> **Exercise prompt**:
Every line of the material below that contains the string "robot" must appear in the answer.

> **Input records**:
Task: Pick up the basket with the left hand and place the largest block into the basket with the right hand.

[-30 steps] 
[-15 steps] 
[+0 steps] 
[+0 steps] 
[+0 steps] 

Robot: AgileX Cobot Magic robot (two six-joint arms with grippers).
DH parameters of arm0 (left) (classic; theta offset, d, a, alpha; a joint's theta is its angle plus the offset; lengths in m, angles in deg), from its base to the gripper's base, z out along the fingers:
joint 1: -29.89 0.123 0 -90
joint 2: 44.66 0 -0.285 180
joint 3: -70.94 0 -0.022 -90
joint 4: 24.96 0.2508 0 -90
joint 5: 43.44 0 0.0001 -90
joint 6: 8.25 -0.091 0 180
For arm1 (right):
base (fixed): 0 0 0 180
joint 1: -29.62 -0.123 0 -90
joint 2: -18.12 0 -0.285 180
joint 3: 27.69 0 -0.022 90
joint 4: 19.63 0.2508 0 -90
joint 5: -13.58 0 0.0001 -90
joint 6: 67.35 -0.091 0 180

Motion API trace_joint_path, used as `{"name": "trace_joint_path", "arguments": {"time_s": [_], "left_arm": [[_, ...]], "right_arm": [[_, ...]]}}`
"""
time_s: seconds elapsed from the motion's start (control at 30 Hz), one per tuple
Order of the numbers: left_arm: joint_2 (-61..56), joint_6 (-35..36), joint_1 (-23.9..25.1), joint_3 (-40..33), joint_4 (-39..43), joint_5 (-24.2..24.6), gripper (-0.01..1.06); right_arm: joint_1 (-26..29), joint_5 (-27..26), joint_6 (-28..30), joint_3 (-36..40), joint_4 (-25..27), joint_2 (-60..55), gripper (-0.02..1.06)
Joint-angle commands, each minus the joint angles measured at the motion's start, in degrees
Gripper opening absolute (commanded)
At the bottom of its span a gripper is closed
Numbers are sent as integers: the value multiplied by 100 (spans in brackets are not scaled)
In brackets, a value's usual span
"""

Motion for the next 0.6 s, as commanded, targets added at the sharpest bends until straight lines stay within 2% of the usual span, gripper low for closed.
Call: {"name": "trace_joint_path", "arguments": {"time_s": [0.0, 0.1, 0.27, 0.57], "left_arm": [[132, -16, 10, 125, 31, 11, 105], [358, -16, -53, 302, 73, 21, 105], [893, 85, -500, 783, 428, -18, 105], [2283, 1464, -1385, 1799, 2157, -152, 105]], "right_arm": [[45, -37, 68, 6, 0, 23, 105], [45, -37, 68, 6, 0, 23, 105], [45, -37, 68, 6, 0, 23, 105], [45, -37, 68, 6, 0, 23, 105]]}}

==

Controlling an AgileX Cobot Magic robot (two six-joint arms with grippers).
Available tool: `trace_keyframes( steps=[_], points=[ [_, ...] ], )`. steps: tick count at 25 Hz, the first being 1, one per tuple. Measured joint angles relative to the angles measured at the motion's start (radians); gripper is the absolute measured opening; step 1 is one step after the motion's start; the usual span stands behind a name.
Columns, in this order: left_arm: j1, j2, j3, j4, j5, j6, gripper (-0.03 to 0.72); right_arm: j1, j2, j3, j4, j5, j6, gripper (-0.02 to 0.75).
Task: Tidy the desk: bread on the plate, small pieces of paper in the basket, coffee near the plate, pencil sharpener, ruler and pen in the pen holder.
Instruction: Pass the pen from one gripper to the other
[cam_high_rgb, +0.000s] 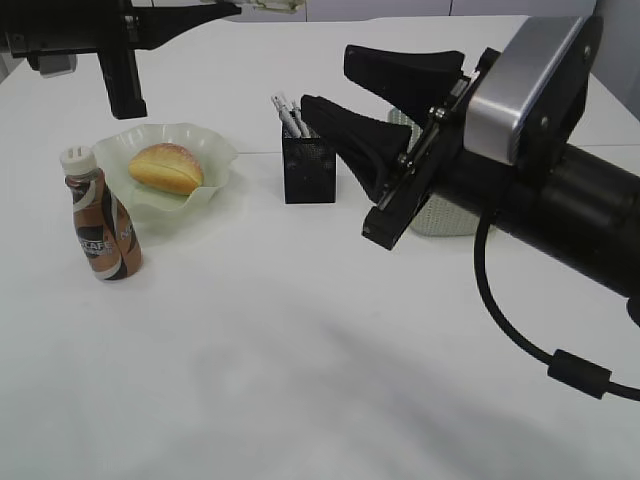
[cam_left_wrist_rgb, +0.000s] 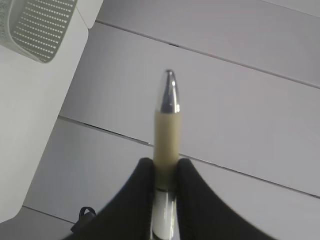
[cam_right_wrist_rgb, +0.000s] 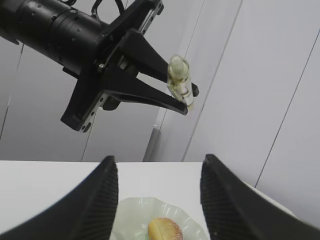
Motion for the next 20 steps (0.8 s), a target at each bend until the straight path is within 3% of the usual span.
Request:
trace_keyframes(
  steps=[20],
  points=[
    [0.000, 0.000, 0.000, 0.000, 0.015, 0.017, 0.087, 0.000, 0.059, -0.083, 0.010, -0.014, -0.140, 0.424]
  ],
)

> **Result**:
Robot: AgileX Cobot Magic robot (two six-joint arms with grippers).
Controlling an AgileX Cobot Magic robot (two six-joint arms with grippers).

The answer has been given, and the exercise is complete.